## Data provided:
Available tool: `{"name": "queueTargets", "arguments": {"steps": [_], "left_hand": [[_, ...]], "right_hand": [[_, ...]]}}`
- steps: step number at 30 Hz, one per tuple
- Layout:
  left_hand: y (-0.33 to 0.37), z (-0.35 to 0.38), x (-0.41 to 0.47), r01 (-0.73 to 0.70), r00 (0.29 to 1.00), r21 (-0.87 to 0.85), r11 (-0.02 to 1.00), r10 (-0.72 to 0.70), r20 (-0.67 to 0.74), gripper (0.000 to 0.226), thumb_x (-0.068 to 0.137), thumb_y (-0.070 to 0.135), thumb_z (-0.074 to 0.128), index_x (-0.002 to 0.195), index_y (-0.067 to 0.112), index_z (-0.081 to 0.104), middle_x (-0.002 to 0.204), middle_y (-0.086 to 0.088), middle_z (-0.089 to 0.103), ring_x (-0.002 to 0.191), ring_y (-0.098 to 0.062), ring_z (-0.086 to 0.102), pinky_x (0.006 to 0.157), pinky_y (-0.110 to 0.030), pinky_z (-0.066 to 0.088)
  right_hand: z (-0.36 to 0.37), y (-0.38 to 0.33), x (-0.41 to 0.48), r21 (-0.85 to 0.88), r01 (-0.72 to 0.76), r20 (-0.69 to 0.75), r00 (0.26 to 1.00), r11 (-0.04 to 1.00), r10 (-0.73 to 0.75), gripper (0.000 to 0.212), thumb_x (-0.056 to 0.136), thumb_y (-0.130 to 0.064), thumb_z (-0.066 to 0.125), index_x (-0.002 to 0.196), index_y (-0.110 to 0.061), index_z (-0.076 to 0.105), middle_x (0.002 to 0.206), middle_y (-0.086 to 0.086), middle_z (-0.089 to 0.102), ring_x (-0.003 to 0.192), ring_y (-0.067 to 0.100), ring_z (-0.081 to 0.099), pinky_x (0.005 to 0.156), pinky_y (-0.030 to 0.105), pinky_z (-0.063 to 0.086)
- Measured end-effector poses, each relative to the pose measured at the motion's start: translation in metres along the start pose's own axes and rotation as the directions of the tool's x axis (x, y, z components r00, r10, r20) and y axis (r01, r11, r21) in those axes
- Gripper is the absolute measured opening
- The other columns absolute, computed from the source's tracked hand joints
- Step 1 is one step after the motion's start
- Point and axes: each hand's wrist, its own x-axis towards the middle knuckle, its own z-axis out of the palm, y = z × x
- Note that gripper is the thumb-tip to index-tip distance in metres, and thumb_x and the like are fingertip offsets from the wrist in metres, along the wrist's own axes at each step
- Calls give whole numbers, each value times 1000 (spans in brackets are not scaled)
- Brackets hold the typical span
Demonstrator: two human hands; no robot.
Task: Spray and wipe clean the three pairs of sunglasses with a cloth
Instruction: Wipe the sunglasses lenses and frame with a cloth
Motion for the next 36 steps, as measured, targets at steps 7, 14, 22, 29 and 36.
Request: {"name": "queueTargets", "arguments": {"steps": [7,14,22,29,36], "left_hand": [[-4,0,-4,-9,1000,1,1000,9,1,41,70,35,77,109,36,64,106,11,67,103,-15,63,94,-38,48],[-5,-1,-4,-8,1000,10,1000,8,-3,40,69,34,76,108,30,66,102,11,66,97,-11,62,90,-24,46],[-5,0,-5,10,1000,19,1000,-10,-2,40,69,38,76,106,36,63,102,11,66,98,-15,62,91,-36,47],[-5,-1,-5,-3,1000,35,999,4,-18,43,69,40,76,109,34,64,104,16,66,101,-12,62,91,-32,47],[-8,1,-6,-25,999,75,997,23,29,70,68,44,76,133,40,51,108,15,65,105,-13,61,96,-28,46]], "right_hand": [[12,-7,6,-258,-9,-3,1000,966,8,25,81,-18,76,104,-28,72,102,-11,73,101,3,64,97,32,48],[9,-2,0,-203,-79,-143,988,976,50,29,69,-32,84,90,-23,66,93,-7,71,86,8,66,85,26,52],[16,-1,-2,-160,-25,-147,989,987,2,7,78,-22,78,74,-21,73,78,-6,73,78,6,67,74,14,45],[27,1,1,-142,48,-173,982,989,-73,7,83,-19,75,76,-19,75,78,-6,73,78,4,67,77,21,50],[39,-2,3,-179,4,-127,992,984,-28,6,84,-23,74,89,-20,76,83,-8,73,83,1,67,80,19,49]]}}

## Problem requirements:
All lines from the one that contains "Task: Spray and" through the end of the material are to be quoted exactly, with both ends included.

## Response to this exercise:
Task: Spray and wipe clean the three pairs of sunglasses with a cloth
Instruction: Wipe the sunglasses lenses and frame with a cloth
Motion for the next 36 steps, as measured, targets at steps 7, 14, 22, 29 and 36.
Request: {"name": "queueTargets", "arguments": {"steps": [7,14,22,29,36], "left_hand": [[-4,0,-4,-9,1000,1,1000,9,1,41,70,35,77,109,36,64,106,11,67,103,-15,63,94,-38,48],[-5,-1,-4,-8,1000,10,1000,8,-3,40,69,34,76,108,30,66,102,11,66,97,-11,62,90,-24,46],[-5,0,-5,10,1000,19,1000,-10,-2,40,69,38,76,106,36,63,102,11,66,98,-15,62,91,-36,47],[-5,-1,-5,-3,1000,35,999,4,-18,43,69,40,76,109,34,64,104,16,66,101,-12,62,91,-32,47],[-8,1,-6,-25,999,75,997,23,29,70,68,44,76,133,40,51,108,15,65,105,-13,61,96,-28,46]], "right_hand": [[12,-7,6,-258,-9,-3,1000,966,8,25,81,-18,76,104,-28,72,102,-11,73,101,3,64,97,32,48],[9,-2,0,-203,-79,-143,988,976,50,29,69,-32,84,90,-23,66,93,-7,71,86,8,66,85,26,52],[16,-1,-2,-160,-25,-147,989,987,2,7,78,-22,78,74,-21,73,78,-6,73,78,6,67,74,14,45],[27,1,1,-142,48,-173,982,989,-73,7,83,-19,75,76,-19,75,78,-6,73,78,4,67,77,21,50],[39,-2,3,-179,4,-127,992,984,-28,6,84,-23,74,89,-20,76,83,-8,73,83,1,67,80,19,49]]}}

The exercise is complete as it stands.